Dans le même temps, des milliers de personnes se sont rassemblées dans la capitale pour les funérailles flamboyantes de plus de 100 membres des forces de sécurité tués lors des manifestations. Ces événements, retransmis en boucle par les médias d'État, visent à montrer la force du régime tout en discréditant les manifestants, présentés comme des émeutiers soutenus par l'étranger.
Les autorités iraniennes saluent ces funérailles comme un hommage national, en réponse à une des crises les plus graves qu’elles aient connues depuis 1979. Les critiques, y compris du président américain Donald Trump, mettent en garde contre des actions militaires potentielles si les exécutions se poursuivent. Trump a même promis une assistance substantielle aux manifestants, un geste qui souligne la fragilité de la situation actuelle.

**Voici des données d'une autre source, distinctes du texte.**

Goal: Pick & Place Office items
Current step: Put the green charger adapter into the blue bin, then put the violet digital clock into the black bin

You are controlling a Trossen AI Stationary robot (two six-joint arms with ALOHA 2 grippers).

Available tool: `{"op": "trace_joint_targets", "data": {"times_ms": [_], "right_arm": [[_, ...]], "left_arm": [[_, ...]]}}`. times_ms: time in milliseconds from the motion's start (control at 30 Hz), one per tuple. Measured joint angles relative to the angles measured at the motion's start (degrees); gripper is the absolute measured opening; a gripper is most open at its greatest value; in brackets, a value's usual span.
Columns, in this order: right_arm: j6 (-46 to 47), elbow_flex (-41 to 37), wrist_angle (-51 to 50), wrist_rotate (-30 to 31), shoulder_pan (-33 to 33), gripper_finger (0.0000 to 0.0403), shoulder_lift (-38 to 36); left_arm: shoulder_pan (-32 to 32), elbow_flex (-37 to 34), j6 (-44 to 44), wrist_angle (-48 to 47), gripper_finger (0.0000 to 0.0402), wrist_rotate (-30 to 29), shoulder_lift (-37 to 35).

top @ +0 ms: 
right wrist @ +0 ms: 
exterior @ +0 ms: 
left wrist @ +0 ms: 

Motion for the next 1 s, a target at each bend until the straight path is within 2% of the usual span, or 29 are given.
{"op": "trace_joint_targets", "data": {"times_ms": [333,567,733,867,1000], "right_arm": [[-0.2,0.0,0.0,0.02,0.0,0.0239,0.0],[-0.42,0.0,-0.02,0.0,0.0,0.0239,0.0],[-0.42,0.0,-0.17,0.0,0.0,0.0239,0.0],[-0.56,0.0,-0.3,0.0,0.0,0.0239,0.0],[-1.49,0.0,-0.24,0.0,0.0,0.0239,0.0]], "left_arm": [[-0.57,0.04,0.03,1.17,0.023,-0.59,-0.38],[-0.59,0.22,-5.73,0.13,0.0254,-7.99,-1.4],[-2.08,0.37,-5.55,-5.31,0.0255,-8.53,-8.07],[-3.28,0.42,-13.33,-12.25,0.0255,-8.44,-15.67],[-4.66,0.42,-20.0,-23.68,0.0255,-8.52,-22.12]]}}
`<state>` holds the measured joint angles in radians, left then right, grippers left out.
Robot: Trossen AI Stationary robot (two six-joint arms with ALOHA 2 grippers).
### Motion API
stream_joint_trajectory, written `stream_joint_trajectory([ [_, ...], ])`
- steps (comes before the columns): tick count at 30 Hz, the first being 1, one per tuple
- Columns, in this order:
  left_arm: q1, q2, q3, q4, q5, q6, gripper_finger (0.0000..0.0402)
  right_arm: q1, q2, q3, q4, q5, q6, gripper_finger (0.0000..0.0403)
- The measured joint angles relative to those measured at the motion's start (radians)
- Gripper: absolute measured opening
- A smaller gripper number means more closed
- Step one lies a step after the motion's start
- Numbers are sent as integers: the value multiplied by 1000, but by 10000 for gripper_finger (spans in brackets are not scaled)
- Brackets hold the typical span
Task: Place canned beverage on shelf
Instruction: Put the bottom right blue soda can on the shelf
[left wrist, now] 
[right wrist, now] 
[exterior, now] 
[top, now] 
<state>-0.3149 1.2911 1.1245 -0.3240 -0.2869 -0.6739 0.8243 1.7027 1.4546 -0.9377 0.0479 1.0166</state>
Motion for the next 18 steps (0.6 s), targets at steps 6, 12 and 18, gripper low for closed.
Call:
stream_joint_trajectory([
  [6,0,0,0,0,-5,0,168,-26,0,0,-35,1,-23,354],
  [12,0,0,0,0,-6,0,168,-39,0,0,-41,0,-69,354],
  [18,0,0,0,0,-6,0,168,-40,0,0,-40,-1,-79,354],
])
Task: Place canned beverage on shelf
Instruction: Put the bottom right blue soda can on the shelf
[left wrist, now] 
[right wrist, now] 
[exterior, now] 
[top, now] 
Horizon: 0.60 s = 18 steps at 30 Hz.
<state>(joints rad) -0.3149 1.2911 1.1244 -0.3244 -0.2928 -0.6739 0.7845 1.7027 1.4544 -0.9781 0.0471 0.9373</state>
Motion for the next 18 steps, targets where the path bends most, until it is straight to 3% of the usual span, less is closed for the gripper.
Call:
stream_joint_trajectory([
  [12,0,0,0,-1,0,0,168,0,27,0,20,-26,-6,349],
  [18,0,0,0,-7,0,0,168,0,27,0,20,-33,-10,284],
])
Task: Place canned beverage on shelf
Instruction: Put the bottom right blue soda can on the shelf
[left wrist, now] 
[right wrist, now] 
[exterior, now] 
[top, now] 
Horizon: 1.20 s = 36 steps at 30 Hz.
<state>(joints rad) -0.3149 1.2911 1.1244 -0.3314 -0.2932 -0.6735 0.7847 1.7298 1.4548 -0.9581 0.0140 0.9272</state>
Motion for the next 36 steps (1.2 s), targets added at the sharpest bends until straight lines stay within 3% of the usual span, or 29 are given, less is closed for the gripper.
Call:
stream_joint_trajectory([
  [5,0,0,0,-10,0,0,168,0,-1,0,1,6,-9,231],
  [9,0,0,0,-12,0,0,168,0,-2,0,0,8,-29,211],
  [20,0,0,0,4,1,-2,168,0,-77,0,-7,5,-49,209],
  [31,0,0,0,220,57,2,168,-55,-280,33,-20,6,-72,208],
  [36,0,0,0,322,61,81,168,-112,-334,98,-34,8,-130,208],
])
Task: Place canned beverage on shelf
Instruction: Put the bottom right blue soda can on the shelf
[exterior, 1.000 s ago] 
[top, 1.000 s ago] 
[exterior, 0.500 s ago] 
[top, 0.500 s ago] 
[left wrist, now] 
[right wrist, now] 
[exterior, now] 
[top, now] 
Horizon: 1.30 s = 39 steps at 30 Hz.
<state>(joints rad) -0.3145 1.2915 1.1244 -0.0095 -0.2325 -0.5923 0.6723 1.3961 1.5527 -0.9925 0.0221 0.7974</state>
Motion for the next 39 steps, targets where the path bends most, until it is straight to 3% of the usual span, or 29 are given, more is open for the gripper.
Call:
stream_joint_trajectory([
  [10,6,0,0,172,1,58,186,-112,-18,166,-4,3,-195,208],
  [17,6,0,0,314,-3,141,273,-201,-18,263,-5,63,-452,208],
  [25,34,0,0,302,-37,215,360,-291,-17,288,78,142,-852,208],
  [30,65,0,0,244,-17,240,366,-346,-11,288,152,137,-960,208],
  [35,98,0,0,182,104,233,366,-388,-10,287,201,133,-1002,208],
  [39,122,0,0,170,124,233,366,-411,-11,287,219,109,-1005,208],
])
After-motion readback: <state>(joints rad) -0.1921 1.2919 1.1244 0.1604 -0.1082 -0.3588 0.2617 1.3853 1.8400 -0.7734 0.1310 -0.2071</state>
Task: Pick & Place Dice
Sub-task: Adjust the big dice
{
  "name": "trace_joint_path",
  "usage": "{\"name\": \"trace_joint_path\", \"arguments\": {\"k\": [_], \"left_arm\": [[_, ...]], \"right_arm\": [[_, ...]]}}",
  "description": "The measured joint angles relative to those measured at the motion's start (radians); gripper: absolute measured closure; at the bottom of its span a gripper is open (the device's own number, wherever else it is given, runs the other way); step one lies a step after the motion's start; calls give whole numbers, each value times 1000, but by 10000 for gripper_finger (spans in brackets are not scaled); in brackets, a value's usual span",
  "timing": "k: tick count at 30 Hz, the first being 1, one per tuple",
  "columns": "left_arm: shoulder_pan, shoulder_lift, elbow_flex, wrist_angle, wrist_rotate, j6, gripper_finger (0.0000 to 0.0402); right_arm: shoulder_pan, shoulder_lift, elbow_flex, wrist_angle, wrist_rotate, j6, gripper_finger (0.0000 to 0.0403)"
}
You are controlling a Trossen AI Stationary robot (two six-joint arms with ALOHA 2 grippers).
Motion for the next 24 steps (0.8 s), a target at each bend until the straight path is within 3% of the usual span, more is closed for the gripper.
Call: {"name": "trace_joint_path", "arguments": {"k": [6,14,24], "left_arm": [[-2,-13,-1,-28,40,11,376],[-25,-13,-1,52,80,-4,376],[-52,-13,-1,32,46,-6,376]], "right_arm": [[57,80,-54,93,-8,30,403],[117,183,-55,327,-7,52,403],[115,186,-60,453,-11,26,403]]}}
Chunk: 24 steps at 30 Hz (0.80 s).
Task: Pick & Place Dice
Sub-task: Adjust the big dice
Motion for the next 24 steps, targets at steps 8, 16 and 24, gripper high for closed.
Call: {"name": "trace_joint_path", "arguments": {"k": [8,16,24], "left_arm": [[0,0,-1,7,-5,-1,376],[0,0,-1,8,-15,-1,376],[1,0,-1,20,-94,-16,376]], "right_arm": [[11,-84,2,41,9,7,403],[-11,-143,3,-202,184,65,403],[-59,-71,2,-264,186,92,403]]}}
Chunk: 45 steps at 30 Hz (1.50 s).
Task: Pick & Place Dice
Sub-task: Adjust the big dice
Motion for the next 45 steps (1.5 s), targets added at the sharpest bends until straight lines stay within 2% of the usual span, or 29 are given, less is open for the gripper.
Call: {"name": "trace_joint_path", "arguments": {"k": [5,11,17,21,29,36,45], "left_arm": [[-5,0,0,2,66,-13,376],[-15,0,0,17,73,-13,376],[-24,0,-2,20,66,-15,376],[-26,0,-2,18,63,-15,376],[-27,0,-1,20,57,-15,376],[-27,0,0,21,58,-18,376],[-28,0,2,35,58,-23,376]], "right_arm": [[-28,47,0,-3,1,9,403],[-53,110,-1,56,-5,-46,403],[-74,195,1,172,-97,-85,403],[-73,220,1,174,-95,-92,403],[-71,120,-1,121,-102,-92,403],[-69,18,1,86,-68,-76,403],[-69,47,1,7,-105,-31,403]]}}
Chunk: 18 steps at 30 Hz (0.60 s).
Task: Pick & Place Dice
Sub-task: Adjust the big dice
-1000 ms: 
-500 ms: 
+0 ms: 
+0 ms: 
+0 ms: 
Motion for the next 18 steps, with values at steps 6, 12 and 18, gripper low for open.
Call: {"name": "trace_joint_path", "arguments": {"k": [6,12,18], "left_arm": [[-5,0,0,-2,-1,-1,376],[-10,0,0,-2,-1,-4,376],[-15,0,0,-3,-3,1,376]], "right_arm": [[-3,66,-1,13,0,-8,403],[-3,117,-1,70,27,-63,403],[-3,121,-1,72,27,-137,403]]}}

Dans un contexte de coupure d'internet sur l'ensemble du territoire, facilitant l'accès limité à l'information, les rapports de violations graves des droits humains se multiplient. L'ONG Human Rights Watch a documenté des récits de violence disproportionnée de la part des forces de sécurité, indiquant que les décès pourraient atteindre plusieurs milliers. Le climat est d'autant plus tendu, avec des appels à la grève nationale pour faire pression sur le régime.
Les expert(e)s s'interrogent sur la stabilité du gouvernement de l'ayatollah Khamenei, affirmant que malgré les défis, le pouvoir dispose encore d'outils de répression puissants, notamment grâce aux forces paramilitaires comme les Gardiens de la Révolution.
En parallèle, Reza Pahlavi, fils de l’ancien chah d’Iran, invite l'armée à se ranger du côté du peuple, ajoutant une dimension politique à cette tourmente sociale. Les tensions grandissantes en Iran, couplées à un isolement international croissant, pourraient déterminer l'avenir du régime.